What the task asks
Show every line of the material that follows in which the word "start" occurs.
(Data shown begins)
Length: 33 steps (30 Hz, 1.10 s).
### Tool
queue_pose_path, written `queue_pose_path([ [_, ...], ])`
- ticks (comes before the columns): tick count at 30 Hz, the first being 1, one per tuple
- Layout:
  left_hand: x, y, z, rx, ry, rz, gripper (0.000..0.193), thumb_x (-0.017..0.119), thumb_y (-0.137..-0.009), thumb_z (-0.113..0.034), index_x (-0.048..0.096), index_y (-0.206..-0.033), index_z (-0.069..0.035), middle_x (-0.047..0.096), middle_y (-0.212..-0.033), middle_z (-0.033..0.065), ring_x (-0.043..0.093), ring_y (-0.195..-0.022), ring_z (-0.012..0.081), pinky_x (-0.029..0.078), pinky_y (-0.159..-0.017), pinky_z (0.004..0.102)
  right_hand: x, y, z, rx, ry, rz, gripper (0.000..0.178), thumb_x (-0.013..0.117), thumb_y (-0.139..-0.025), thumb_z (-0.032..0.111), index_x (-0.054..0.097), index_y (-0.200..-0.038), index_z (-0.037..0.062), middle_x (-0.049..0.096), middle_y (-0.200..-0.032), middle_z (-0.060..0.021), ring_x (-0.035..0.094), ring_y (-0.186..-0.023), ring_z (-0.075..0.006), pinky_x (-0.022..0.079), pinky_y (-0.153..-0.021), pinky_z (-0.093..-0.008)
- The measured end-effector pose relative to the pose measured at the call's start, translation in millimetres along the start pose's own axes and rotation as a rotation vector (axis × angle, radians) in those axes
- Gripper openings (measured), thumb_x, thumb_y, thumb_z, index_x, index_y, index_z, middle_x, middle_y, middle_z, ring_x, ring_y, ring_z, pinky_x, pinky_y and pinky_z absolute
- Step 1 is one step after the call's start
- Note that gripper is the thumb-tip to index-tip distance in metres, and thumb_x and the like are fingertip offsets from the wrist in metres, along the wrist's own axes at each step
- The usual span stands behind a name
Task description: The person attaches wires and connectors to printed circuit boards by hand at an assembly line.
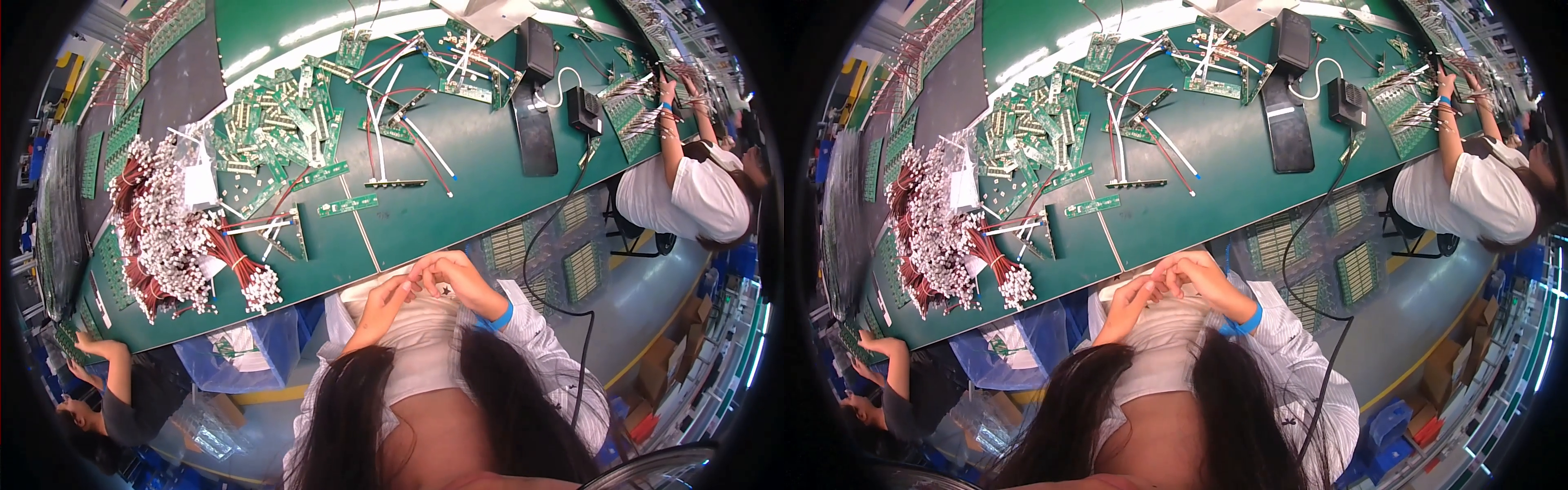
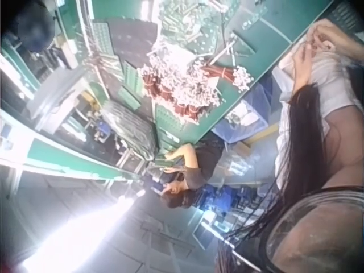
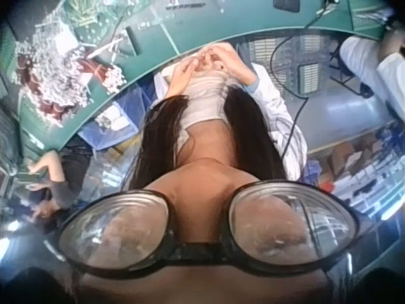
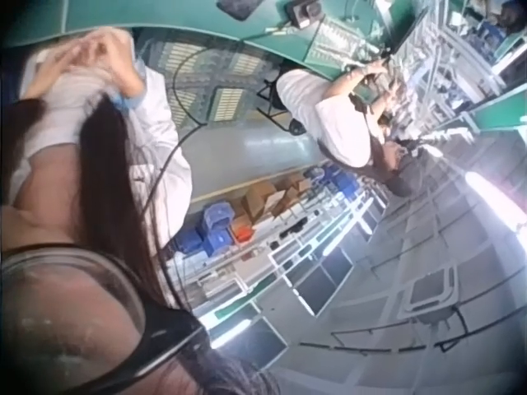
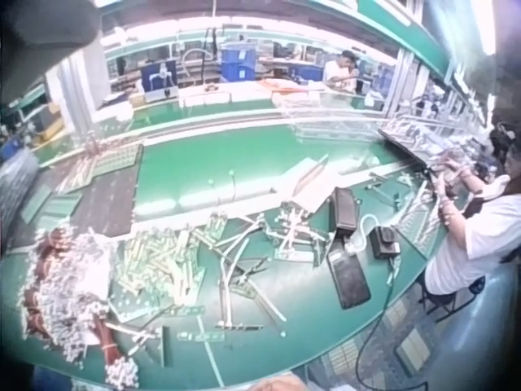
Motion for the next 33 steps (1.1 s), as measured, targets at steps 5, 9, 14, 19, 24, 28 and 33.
queue_pose_path([
  [5, -5.6, -11.4, -0.3, 0.019, 0.117, -0.094, 0.022, 0.045, -0.088, -0.013, 0.055, -0.1, 0.003, 0.056, -0.083, 0.0038, 0.05, -0.076, 0.0107, 0.04, -0.071, 0.0228, 6.3, -0.5, -0.3, 0.002, -0.068, -0.03, 0.03, 0.032, -0.079, 0.009, 0.058, -0.084, -0.0054, 0.051, -0.058, -0.0085, 0.049, -0.053, -0.0138, 0.041, -0.055, -0.0247],
  [9, -5.5, -10.0, 2.1, 0.014, 0.139, -0.097, 0.023, 0.045, -0.088, -0.013, 0.056, -0.1, 0.002, 0.058, -0.086, 0.004, 0.052, -0.078, 0.0102, 0.04, -0.072, 0.0231, 9.0, -0.2, 2.2, 0.025, -0.121, -0.058, 0.03, 0.034, -0.078, 0.01, 0.058, -0.083, -0.0067, 0.051, -0.057, -0.0089, 0.048, -0.052, -0.0139, 0.041, -0.054, -0.0246],
  [14, -7.6, -16.1, 2.1, -0.005, 0.162, -0.058, 0.023, 0.046, -0.088, -0.013, 0.056, -0.102, 0.001, 0.058, -0.091, 0.0048, 0.051, -0.079, 0.0102, 0.04, -0.073, 0.024, 2.0, -3.2, 7.0, 0.066, -0.139, -0.03, 0.029, 0.035, -0.077, 0.009, 0.058, -0.082, -0.0069, 0.052, -0.058, -0.0097, 0.048, -0.052, -0.0144, 0.041, -0.053, -0.0251],
  [19, -6.3, -16.3, -2.2, 0.0, 0.541, -0.014, 0.026, 0.046, -0.087, -0.013, 0.05, -0.109, 0.0, 0.055, -0.105, 0.0071, 0.051, -0.095, 0.0151, 0.04, -0.085, 0.0292, -10.5, -14.0, 2.5, 0.125, 0.014, 0.129, 0.028, 0.036, -0.078, 0.009, 0.058, -0.085, -0.0068, 0.055, -0.063, -0.0103, 0.051, -0.055, -0.0155, 0.043, -0.055, -0.0264],
  [24, -18.4, -18.1, -11.7, 0.054, 0.853, -0.065, 0.027, 0.044, -0.088, -0.013, 0.046, -0.112, 0.0, 0.049, -0.115, 0.0079, 0.043, -0.11, 0.0175, 0.029, -0.099, 0.0364, -41.1, -23.2, -25.1, -0.022, -0.009, -0.159, 0.022, 0.043, -0.086, 0.012, 0.055, -0.097, -0.0015, 0.059, -0.078, -0.009, 0.057, -0.069, -0.017, 0.047, -0.066, -0.0293],
  [28, -20.8, -14.9, 5.7, 0.04, 1.032, -0.003, 0.032, 0.043, -0.088, -0.012, 0.04, -0.116, 0.004, 0.044, -0.121, 0.0126, 0.039, -0.115, 0.022, 0.028, -0.102, 0.039, -40.2, -22.0, -30.1, -0.086, -0.042, -0.298, 0.031, 0.051, -0.081, 0.003, 0.045, -0.111, 0.0004, 0.052, -0.104, -0.0068, 0.051, -0.093, -0.0164, 0.042, -0.079, -0.0299],
  [33, -15.8, -10.8, 7.2, 0.038, 1.103, 0.001, 0.031, 0.044, -0.088, -0.012, 0.041, -0.114, 0.005, 0.043, -0.121, 0.0151, 0.041, -0.113, 0.0231, 0.029, -0.101, 0.0361, -49.7, -19.8, -36.9, -0.34, -0.301, 0.16, 0.033, 0.049, -0.084, 0.013, 0.043, -0.113, -0.0023, 0.055, -0.102, -0.0117, 0.053, -0.093, -0.0228, 0.038, -0.086, -0.0359],
])
Point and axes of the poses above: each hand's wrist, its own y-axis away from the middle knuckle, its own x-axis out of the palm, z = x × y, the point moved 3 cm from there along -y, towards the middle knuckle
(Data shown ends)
Written answer
- The measured end-effector pose relative to the pose measured at the call's start, translation in millimetres along the start pose's own axes and rotation as a rotation vector (axis × angle, radians) in those axes
- Step 1 is one step after the call's start

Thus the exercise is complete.